Mobile-TV Antenna Challenges
Mobile-TV applications such as DVB-H and ISDB-T require adding very broadband reception and delivering good coverage to an already complex system, all in a small space. According to the European Telecommunications Standards Institute (ETSI) Technical Report “DVB-H Implementation Guidelines,” it is very difficult to design a high-performance antenna for the UHF band mobile-TV. Because the handset is very small compared to the wavelength, typical antenna gain for handheld terminals is –10 dBi at 474 MHz increasing to –5 dBi at 858 MHz. This means that the antenna loses 10 dB of power at the low end of the band. Also, guaranteeing a good input match across the whole UHF-IV/V band (470 to 862 MHz) is challenging, and is likely to require a tunable matching circuit.2
To date, designers have typically had only two antenna choices: a passive internal antenna with poor performance, or the external whip antenna, which many consumers view as archaic. For future designs, however, the embedded, internal antenna is demanded by the market; therefore, some type of antenna tuning is critical in order to ensure a good user experience. While mobile-TV is a fairly new service, it is experiencing market penetration in Europe (DVB-H) and Japan (ISDB-T),3 so providers are becoming motivated to find a suitable antenna tuning technology to support it.

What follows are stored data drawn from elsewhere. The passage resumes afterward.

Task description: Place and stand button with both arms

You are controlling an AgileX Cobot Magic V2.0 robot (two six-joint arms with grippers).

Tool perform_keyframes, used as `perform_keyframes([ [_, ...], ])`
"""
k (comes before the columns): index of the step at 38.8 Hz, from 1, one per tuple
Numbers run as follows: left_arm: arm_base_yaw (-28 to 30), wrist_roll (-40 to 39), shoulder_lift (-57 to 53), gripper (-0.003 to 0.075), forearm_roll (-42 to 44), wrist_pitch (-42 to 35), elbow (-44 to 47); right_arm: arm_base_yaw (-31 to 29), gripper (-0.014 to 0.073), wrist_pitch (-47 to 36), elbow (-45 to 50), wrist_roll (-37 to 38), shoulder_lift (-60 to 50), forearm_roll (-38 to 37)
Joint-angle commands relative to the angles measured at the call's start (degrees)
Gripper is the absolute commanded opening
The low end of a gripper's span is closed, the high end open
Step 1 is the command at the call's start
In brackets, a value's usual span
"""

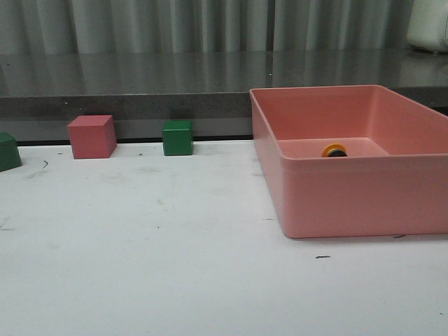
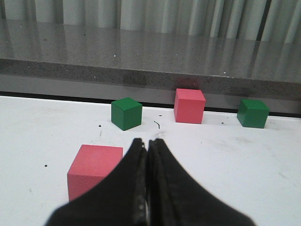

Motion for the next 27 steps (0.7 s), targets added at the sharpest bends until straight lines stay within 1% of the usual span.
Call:
perform_keyframes([
  [1, 0.18, -0.08, -1.35, -0.002, -0.56, -6.58, 0.51, -0.33, -0.0071, -4.15, -0.25, -0.47, -1.01, -0.57],
  [7, 0.18, -0.08, -1.35, -0.002, -0.56, -7.02, 0.51, -0.33, -0.0071, -4.21, -0.25, -0.47, -1.01, -0.57],
  [10, 0.18, -0.08, -1.35, -0.002, -0.56, -8.66, 0.51, -0.33, -0.0071, -4.43, -0.25, -0.47, -1.01, -0.51],
  [12, 0.18, -0.08, -1.35, -0.002, -0.56, -10.53, 0.51, -0.33, -0.0071, -4.99, -0.25, -0.43, -1.01, -0.51],
  [15, 0.18, -0.08, -1.35, -0.002, -0.56, -16.14, 0.4, -0.33, -0.0071, -6.96, -0.43, -0.43, -1.01, -0.51],
  [17, 0.18, -0.08, -1.25, -0.002, -0.56, -18.1, -0.59, -0.33, -0.0071, -7.43, -1.19, -0.43, -1.01, -0.51],
  [22, 0.18, -0.08, -0.29, -0.002, -0.56, -15.84, -6.55, -0.33, -0.0069, -4.94, -6.84, -0.43, -0.89, -0.51],
  [27, 0.18, -0.08, 4.01, -0.002, 1.2, -13.55, -14.33, -0.33, -0.0065, 2.42, -15.59, -0.43, 3.1, -0.51],
])
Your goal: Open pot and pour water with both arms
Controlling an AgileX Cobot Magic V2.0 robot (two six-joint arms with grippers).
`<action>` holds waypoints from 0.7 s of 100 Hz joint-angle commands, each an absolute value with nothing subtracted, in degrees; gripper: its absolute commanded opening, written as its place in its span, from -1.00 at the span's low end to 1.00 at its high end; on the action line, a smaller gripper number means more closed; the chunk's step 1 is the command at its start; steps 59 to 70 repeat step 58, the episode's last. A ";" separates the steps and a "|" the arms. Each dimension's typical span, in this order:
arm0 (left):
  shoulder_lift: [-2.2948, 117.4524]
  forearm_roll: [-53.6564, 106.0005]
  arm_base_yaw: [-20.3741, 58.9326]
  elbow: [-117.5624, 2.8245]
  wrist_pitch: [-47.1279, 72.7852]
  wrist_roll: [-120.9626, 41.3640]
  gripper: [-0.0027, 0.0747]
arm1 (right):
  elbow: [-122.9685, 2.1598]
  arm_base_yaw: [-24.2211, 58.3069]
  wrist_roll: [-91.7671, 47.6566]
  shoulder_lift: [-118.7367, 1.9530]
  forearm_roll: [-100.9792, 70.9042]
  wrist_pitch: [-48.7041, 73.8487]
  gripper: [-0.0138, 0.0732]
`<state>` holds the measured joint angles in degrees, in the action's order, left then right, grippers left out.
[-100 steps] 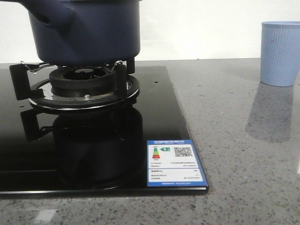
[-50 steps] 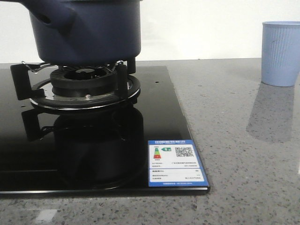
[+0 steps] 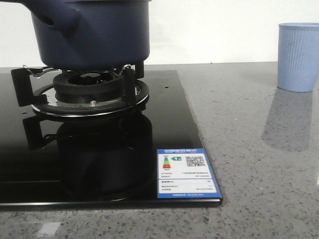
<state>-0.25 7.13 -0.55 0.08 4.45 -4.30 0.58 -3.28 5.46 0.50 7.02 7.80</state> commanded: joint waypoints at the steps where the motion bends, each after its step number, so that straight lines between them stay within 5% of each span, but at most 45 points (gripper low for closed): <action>1: -1.74 7.40 -0.47 1.96 -0.33 -3.66 -0.98 | 2.10 -3.14 4.95 1.58 6.87 4.23 -0.84; 70: -1.74 7.40 -0.47 1.96 -0.33 -3.66 -0.98 | 2.10 -3.14 4.95 1.58 6.87 3.78 -0.84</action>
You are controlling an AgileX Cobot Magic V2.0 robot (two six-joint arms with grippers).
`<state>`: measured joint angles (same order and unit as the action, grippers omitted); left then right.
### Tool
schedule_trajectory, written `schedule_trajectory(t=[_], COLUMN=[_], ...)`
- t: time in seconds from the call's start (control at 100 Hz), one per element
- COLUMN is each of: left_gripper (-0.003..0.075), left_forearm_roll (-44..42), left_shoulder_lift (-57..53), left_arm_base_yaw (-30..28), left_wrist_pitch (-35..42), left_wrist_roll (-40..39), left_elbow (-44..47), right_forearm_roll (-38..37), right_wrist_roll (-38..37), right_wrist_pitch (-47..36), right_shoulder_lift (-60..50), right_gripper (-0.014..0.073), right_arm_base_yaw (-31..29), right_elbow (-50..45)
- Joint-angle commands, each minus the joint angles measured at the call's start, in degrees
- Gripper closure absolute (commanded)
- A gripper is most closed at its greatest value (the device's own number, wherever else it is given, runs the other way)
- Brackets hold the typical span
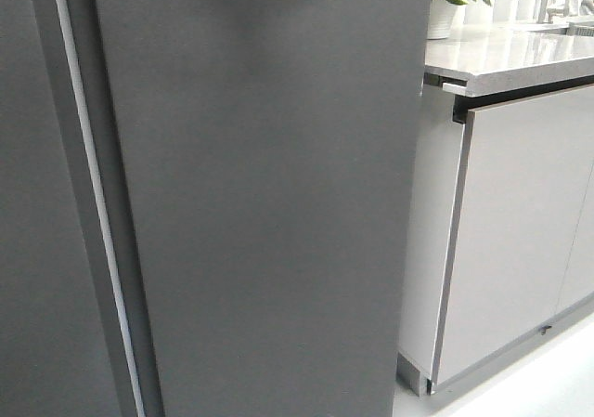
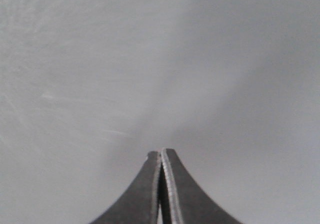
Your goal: Close fridge door
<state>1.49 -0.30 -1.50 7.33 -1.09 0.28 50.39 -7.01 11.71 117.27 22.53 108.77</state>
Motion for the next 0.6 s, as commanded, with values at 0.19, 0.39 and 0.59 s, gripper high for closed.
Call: schedule_trajectory(t=[0.19, 0.39, 0.59], left_gripper=[0.0740, 0.0740, 0.0740], left_forearm_roll=[0.23, 0.23, 0.23], left_shoulder_lift=[-0.61, -0.61, -0.61], left_arm_base_yaw=[0.33, 0.33, 0.33], left_wrist_pitch=[4.12, 4.12, 4.12], left_wrist_roll=[-0.25, -0.25, -0.25], left_elbow=[2.01, 2.01, 2.01], right_forearm_roll=[-12.29, -20.24, -28.81], right_wrist_roll=[0.09, 0.09, 0.09], right_wrist_pitch=[-6.56, -7.97, -9.73], right_shoulder_lift=[-23.51, -39.11, -52.88], right_gripper=[0.0639, 0.0639, 0.0639], right_arm_base_yaw=[-7.29, -12.02, -16.11], right_elbow=[-22.04, -37.97, -51.52])
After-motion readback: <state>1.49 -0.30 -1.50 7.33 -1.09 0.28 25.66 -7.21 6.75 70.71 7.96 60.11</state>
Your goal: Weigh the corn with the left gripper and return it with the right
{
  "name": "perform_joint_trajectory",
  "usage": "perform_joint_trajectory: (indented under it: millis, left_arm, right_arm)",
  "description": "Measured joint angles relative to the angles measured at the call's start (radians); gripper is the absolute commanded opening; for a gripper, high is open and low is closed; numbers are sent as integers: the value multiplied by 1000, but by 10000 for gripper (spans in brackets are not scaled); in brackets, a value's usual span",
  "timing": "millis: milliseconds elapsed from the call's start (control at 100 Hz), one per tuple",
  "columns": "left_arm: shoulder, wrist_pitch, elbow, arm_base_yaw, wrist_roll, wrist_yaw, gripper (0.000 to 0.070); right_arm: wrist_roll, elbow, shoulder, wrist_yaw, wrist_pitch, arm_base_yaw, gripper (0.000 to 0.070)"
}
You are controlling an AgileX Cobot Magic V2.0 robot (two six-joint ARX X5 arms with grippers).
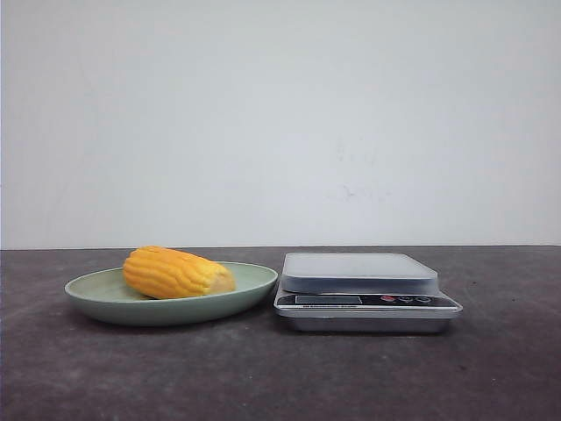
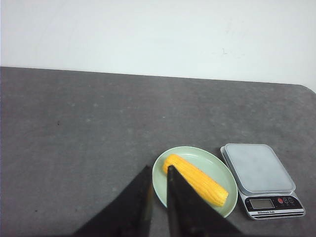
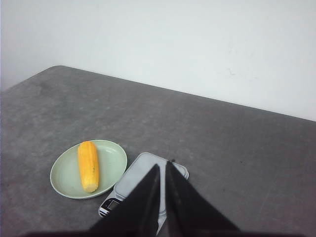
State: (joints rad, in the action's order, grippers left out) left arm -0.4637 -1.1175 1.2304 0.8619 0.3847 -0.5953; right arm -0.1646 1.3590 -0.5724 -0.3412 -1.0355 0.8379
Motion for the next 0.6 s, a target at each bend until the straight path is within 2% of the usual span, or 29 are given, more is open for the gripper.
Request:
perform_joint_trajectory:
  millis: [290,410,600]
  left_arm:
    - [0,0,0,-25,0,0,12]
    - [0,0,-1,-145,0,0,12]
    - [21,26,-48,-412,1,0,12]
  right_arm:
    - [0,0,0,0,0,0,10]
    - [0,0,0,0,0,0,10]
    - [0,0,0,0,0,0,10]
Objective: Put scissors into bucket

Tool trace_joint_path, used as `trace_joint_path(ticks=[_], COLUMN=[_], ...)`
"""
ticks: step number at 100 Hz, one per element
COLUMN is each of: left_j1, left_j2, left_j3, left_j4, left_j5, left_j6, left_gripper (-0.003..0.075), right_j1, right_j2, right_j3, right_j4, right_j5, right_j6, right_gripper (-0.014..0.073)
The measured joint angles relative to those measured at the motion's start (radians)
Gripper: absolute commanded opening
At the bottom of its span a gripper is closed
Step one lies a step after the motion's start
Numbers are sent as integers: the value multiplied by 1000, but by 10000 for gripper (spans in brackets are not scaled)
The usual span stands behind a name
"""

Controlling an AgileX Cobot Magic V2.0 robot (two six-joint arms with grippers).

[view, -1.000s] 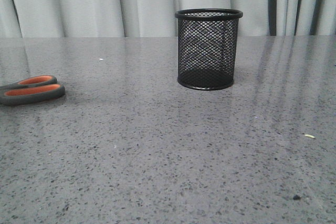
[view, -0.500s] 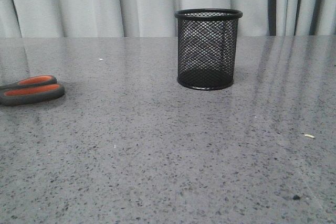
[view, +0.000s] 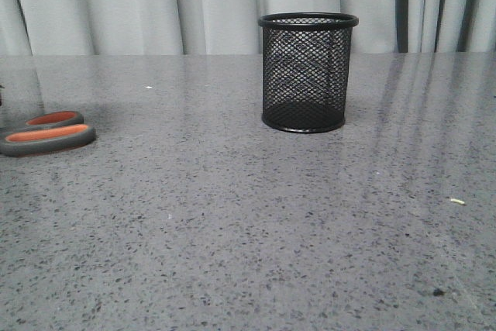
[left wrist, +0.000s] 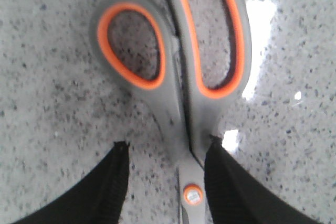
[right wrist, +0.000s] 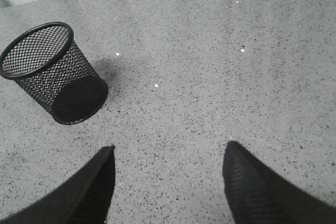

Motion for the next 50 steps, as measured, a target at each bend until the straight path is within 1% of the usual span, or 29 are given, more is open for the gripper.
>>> trace_joint_path(ticks=[14,50], left_j1=[0,2], left_j2=[37,51], left_j3=[-7,-21], left_j4=[-22,-38], left_j5=[11,25], left_j6=[27,32], left_gripper=[307,308], right_j1=[0,0], right_j2=[0,0], right_j3=[13,32], right_j4=[0,0], right_j5=[-8,-8], right_j6=[0,0], right_gripper=[405,405])
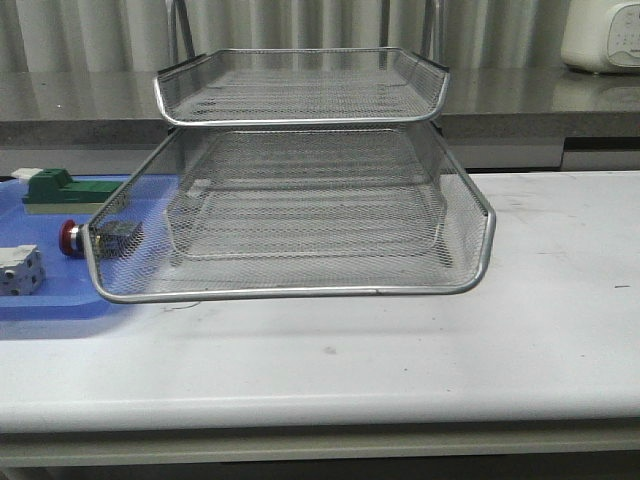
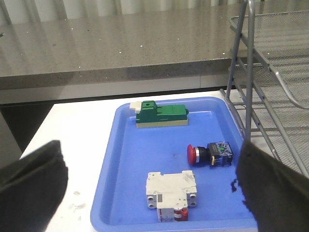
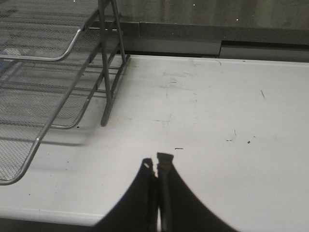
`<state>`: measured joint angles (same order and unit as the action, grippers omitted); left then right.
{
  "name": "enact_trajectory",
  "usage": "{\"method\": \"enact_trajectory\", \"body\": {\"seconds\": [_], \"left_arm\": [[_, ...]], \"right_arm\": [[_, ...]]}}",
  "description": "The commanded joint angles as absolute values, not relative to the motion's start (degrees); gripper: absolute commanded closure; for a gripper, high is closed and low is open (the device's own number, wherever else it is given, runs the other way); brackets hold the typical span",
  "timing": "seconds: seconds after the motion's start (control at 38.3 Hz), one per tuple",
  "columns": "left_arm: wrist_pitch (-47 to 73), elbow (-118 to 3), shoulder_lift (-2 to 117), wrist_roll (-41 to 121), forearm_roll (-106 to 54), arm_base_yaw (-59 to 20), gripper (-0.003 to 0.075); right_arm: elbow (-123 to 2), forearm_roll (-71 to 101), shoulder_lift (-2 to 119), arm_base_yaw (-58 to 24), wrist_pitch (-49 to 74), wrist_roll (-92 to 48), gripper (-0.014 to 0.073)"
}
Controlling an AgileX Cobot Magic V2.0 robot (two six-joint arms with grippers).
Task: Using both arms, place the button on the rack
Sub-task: 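Release the tier and withdraw the right gripper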
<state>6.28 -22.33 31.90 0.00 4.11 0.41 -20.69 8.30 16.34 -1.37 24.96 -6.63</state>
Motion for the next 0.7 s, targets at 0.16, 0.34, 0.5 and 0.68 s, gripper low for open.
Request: {"method": "enact_trajectory", "body": {"seconds": [0.16, 0.34, 0.5, 0.68], "left_arm": [[13.6, -33.8, 42.1, 0.8, 3.1, 0.4, 0.0048], [23.7, -47.5, 57.8, 7.0, 3.1, 0.3, 0.0048], [33.1, -59.8, 70.9, 15.2, 1.7, 0.3, 0.0048], [46.3, -74.4, 84.6, 29.7, -4.9, 0.3, 0.0048]], "right_arm": [[-22.1, 8.6, 16.7, -1.1, 20.4, -6.7, 0.0653], [-22.1, 8.6, 16.7, -1.1, 20.4, -6.7, 0.0653], [-22.1, 8.6, 16.7, -1.1, 20.4, -6.7, 0.0653], [-22.1, 8.6, 16.7, -1.1, 20.4, -6.7, 0.0653]]}}
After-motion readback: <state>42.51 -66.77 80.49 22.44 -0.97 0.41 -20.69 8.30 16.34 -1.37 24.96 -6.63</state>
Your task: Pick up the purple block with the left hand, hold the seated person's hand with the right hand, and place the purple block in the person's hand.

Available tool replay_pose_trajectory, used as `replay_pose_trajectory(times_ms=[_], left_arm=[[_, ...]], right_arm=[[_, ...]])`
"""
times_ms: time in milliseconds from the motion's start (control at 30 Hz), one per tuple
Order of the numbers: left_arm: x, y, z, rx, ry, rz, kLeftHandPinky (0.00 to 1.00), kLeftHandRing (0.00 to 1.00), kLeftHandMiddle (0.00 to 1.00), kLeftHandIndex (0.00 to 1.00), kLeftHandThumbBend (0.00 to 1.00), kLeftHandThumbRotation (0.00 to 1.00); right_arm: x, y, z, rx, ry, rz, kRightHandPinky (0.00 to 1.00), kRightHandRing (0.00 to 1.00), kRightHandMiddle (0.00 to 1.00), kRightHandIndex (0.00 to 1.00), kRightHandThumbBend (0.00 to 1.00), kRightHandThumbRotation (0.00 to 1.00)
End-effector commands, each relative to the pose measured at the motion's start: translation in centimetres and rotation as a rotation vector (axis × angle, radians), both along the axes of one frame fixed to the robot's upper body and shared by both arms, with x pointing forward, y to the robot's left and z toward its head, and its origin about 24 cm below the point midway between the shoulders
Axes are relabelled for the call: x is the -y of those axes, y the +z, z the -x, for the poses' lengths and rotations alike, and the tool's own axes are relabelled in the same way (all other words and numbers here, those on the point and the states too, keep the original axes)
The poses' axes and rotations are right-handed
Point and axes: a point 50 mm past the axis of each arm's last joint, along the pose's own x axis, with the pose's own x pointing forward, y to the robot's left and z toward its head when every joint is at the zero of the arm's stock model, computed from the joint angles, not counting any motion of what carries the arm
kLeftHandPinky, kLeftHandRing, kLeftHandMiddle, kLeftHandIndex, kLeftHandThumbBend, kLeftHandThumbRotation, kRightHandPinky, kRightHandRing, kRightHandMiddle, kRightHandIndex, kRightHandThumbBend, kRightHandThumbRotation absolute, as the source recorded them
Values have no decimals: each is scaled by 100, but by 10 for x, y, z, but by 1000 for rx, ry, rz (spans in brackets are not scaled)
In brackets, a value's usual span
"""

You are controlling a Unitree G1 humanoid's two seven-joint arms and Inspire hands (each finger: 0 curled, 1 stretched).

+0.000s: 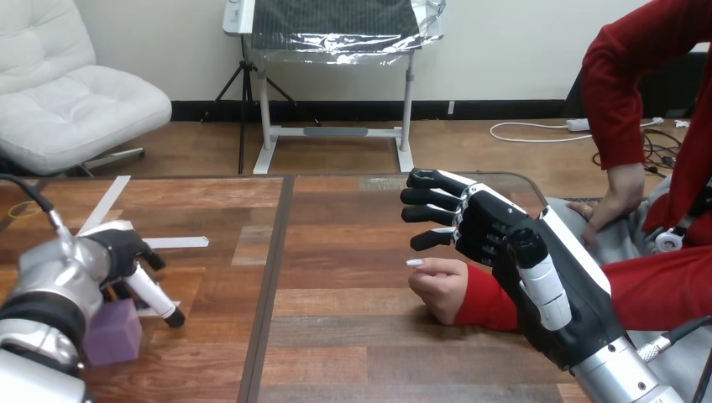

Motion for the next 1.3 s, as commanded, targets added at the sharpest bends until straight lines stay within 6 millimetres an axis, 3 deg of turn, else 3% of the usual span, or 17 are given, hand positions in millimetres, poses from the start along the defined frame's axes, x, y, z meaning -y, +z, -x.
replay_pose_trajectory(times_ms=[0,400,900,1267], left_arm=[[13,38,-21,115,-85,38,53,72,83,88,90,6],[15,52,-22,144,-158,12,69,82,87,88,94,8],[20,64,-20,148,-178,-22,79,91,92,88,99,9],[24,67,-17,118,-279,-155,78,92,93,87,100,11]], right_arm=[[-1,16,-6,74,9,-7,69,80,82,83,91,100],[-2,16,-6,77,8,-6,69,80,82,83,92,100],[-2,15,-6,75,9,-4,69,80,82,83,91,100],[-1,16,-5,75,10,-2,69,80,82,84,91,100]])
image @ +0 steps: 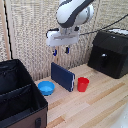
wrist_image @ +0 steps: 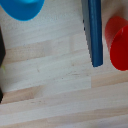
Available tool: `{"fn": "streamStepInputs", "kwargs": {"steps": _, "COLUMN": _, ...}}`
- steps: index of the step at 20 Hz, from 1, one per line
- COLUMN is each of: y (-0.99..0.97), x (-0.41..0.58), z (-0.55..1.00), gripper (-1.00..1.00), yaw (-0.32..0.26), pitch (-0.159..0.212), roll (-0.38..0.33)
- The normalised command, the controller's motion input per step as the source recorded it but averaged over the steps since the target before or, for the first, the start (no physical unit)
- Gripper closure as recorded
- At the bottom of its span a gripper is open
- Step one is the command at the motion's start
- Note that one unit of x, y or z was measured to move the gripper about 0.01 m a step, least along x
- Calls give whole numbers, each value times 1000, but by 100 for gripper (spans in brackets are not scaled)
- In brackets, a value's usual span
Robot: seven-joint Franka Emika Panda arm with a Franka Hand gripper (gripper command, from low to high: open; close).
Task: Discover the targeted book and set your gripper to the appropriate amplitude. Smoothly guide your gripper in the direction of the book and snatch it firmly. Search for the back section of the caddy. Move the held book towards the back section and lightly deposit it inside.
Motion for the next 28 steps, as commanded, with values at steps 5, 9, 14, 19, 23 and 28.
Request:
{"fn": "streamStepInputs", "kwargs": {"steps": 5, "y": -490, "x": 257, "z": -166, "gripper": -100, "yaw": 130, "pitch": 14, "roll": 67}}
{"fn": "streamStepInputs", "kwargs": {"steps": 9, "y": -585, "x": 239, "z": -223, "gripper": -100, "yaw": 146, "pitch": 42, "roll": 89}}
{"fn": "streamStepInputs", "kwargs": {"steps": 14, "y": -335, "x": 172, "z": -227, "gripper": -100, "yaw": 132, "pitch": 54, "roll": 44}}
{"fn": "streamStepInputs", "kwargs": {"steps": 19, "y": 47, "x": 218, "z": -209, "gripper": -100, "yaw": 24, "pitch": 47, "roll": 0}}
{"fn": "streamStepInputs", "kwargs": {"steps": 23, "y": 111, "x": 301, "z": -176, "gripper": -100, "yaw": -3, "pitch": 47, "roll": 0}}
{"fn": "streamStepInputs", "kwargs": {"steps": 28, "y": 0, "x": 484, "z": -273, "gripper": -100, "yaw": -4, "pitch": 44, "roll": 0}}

For mobile-TV applications, the achievable bandwidth and input match is directly related to the physical size of the antenna and the mobile phone. For this reason, most traditional internal mobile-TV antennas have very poor performance; radiation efficiency suffers, and voltage standing wave ratio (VSWR) gets very high (easily 6:1 across the 470 to 862 MHz bandwidth). This causes the receiver to lose 3 dB of sensitivity simply due to the antenna mismatch, which for the mobile-TV functionality would significantly reduce the range and degrade reception quality.
Figure 2 Input VSWR of a traditional DVB-H antenna (a) and tubable internal antenna (b).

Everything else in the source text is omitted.